THERE HAS BEEN a tidal wave of innovation in the dry eye space over the last two decades. As far as I can see, more clinical changes have been implemented for the treatment and management of dry eye than for any other condition in the last 20 years. It appears, though, that dry eye frustrates artificial intelligence (AI) more than any other condition.
According to the Tear Film & Ocular Surface Society Dry Eye Workshop II (TFOS DEWS II) report, “Dry eye is a multifactorial disease of the ocular surface characterized by a loss of homeostasis of the tear film, and accompanied by ocular symptoms, in which tear film instability and hyperosmolarity, ocular surface inflammation and damage, and neurosensory abnormalities play etiological roles” (Craig et al, 2017).
When artificial intelligence software was asked “What is AI good at when it comes to diagnosis and management?” it returned the following responses (Open AI, 2024):
• AI in health care excels at analyzing vast medical datasets to recognize patterns for accurate diagnosis, aiding clinicians in decision-making and enabling personalized treatment plans.
• AI interprets medical imaging data, expedites drug discovery, and facilitates remote monitoring.
• Overall, AI revolutionizes health care by enhancing diagnostic accuracy, accelerating research, and improving patient care delivery.
The problem, though, is that there are no vast clinical medical datasets, so we do not have good methods of measuring accurate diagnoses that have universal consensus. Medical imaging is not yet able to differentiate different types of dry eye. There seems to be too much variability in patient assessment, resulting in discrepancies in the evaluation and treatment of patients.
But hope remains. Here are some suggestions regarding what needs to happen:
• Streamline the process of measuring the chemical analysis of the tear film
• Better clarify (clinically and for artificial intelligence) of what homeostasis is
• Improve quantification of tear film instability through instrumentation
• Make osmolarity testing universal
• Quantify inflammation and surface damage and universally define and measure the neurosensory components of dry eye
These diagnostics can then be entered into a database to put myriad treatments at the eyecare professional’s disposal, then these measurements need to be recorded again.
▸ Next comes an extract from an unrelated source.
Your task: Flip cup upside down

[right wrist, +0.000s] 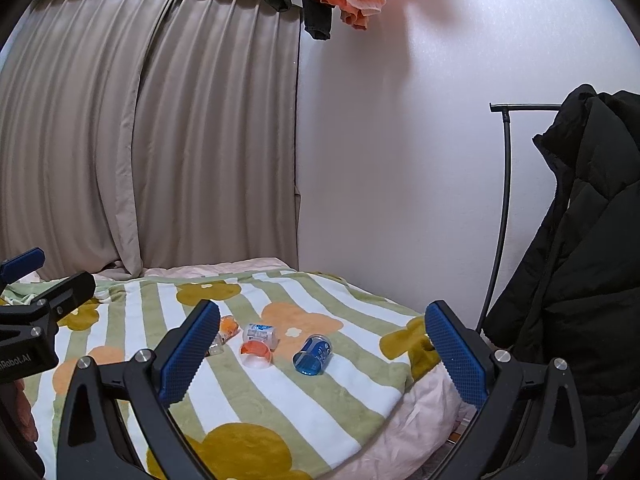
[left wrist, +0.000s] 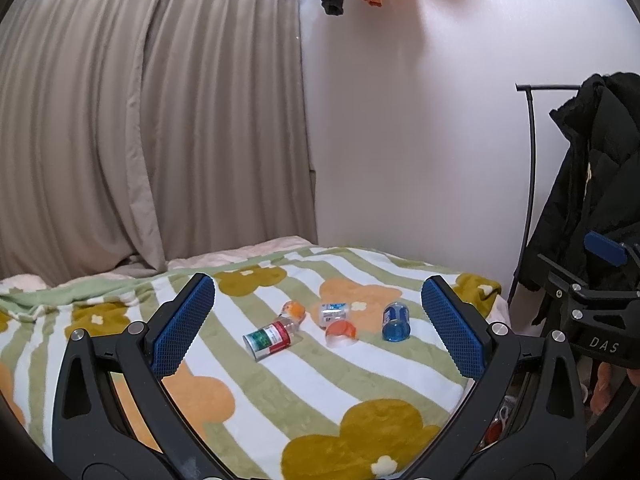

While eyecare professionals can upload large databases of clinic research into AI programs, it would be challenging to know how multiple treatments might be combined to ensure the best outcomes for patients.
While this may not be the most optimistic viewpoint regarding the benefits that AI can bring to the exam process, to make a solid impact on our patients’ lives, we need to do more work in the dry eye space to advance our own clinical decision-making—then perhaps AI can be given the reins to make treatment recommendations for us.
REFERENCES
1. Craig JP, Nichols KK, Akpek EK, et al. TFOS DEWS II Definition and Classification Report. Ocul Surf. 2017 Jul;15:276-283.
2. "How AI Can Help in Medical Diagnosis and Treatments." In GPT-3.5 (Version 2) [Response to user query]. 2024.